● **Data excerpt**
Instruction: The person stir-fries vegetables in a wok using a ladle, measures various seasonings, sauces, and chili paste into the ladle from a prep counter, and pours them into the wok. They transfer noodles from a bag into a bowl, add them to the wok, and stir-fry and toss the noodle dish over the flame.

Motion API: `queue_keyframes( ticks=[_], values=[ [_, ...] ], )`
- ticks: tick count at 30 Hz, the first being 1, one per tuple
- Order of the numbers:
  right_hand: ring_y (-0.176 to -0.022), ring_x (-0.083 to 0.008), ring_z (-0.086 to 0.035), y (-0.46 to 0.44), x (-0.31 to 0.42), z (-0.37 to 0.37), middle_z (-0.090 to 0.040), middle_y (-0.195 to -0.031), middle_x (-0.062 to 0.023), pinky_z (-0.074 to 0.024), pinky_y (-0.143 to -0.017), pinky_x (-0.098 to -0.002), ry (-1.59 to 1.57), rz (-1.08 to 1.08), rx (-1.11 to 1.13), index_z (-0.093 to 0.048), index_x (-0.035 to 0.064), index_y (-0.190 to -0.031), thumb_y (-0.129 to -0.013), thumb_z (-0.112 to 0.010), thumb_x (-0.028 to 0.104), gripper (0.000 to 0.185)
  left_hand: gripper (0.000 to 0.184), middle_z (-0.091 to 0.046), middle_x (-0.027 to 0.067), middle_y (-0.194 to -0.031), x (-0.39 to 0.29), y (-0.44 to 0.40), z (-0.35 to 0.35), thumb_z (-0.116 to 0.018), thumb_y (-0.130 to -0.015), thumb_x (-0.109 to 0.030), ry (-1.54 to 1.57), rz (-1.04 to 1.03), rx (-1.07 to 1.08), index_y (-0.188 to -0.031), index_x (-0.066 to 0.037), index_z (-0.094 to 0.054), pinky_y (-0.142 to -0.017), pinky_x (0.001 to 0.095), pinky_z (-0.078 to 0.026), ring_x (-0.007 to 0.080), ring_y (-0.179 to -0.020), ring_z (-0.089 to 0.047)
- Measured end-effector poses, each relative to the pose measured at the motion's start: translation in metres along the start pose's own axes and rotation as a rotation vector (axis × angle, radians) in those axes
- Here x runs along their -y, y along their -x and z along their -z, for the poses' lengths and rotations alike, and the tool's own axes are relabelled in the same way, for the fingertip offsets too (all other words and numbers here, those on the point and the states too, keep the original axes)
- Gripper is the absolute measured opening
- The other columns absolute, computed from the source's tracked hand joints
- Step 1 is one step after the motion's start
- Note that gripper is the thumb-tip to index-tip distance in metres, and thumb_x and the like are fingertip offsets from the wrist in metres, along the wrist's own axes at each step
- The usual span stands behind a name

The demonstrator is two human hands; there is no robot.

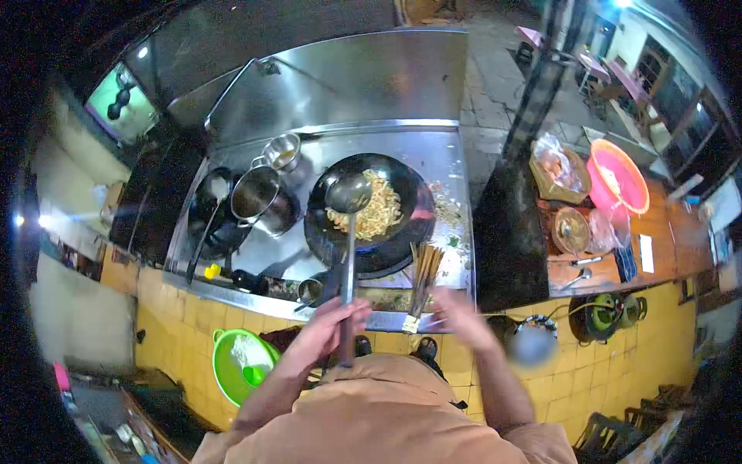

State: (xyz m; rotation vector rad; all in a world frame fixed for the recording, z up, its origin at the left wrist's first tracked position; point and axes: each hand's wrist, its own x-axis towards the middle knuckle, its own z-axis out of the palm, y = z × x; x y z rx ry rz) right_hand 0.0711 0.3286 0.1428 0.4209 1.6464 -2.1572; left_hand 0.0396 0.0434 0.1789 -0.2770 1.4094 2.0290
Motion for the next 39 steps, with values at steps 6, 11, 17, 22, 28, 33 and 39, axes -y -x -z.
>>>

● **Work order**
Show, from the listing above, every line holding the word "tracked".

● **Expected answer**
- The other columns absolute, computed from the source's tracked hand joints
State: (xyz m; rotation vector rad; all in a world frame fixed for the recording, z up, its origin at the left wrist's first tracked position; point and axes: each hand's wrist, its own x-axis towards the middle knuckle, its own z-axis out of the palm, y = z × x; x y z rx ry rz) right_hand 0.0711 0.3286 0.1428 0.4209 1.6464 -2.1572; left_hand 0.0396 0.0434 0.1789 -0.2770 1.4094 2.0290

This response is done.